Beneath this instruction is a listing; print exactly the lines in it starting at the line that contains "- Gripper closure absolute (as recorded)" and going through the line that contains "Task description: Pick".

____________________

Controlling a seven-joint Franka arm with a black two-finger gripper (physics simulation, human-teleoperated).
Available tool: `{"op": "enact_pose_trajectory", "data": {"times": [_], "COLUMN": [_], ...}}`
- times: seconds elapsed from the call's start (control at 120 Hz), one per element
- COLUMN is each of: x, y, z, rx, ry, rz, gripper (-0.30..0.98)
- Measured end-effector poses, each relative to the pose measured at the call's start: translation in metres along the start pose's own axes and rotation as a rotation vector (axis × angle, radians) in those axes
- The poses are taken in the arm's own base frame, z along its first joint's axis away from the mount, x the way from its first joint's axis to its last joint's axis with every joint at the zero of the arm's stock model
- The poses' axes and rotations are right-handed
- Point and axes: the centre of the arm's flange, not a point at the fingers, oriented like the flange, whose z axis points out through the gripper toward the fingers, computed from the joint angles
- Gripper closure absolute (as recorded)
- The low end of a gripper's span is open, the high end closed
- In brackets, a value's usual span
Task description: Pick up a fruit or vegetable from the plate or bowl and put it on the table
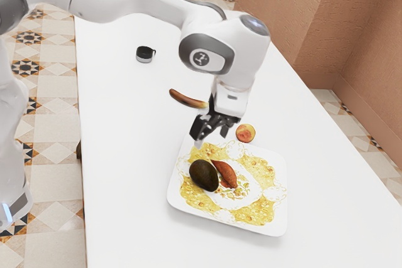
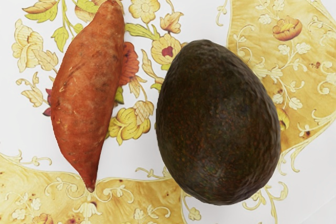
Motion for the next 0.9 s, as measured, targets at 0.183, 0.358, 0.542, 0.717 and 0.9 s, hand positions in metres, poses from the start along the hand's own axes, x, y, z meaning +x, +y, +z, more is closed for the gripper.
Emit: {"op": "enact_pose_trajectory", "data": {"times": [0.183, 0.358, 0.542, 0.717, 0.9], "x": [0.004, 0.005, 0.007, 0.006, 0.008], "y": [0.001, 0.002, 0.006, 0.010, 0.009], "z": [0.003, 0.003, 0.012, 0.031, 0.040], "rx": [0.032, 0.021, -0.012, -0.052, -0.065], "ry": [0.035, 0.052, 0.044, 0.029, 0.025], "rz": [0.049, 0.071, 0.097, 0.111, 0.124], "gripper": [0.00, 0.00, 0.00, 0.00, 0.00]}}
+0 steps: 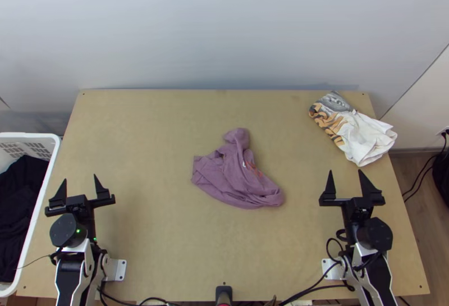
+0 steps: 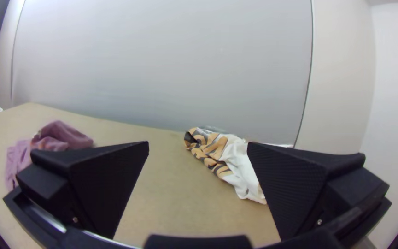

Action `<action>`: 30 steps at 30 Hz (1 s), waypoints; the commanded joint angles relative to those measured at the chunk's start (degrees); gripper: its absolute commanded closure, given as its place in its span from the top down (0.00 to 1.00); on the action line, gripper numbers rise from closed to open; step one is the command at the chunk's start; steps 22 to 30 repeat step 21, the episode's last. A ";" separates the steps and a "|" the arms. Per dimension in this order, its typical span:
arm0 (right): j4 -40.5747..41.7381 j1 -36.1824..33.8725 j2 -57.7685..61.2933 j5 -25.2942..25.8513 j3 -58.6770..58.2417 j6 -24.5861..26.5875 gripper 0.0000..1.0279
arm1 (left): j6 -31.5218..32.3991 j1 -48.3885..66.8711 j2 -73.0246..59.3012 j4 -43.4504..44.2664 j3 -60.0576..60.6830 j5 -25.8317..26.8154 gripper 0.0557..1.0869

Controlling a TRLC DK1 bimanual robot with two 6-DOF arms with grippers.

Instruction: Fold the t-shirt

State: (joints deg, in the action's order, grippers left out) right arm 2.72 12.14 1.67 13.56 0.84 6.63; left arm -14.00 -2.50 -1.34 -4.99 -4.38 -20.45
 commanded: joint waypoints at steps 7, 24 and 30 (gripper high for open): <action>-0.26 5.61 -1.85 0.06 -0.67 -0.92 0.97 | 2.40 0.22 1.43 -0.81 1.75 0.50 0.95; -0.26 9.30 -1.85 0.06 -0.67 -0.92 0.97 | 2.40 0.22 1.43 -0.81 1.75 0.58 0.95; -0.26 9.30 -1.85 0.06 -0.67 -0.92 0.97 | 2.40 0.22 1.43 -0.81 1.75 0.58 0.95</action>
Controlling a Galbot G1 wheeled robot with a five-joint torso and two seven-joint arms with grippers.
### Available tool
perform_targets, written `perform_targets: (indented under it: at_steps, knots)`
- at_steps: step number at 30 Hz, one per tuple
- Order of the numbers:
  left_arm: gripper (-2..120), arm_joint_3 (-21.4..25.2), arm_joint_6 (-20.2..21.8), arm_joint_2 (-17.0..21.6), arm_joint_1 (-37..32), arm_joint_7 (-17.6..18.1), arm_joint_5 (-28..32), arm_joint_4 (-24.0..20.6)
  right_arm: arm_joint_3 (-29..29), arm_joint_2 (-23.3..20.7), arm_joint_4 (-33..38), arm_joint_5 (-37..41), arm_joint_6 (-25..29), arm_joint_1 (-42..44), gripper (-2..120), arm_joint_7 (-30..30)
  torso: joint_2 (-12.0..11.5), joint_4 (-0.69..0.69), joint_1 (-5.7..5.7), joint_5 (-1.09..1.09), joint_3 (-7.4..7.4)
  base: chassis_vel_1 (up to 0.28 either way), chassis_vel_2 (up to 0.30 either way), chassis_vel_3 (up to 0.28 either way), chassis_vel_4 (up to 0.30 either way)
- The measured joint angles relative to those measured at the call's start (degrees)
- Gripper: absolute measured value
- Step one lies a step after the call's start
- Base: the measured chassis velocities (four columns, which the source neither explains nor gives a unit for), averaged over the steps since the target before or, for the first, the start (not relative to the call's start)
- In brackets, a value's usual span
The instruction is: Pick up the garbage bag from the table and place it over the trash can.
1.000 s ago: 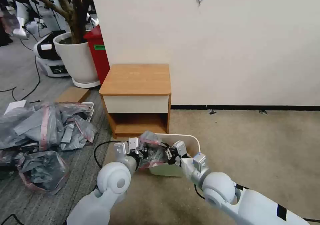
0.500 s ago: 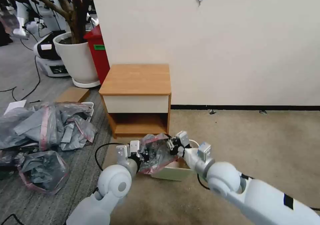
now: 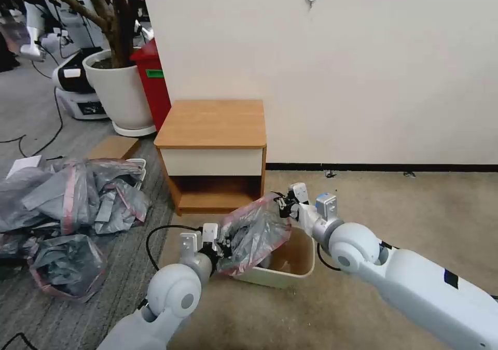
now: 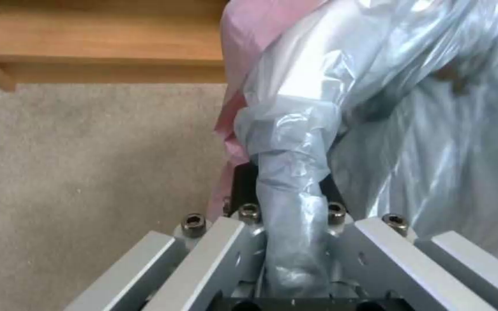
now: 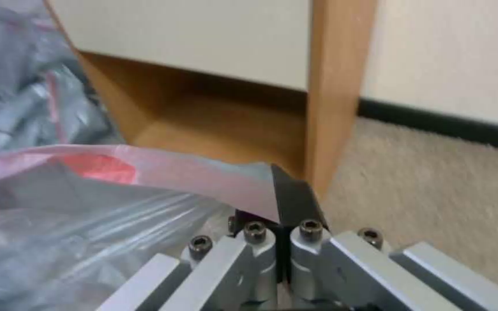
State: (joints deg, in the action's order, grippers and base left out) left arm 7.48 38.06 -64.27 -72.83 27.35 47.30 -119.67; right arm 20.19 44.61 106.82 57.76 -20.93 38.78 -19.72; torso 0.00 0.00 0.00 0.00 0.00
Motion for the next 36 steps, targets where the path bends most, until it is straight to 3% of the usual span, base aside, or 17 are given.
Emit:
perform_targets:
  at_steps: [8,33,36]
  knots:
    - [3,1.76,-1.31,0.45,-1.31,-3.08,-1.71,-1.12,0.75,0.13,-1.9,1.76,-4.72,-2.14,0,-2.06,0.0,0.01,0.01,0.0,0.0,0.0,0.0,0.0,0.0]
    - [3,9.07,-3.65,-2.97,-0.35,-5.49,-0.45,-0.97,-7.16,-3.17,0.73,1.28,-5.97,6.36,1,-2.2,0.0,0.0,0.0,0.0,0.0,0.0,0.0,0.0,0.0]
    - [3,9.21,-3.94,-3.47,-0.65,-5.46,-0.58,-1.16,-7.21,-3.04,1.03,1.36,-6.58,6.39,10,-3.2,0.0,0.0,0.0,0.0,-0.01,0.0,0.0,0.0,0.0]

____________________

→ **Answer section**
- Gripper closure absolute (as recorded)
- The low end of a gripper's span is open, the high end closed
- In brackets, a value's usual span
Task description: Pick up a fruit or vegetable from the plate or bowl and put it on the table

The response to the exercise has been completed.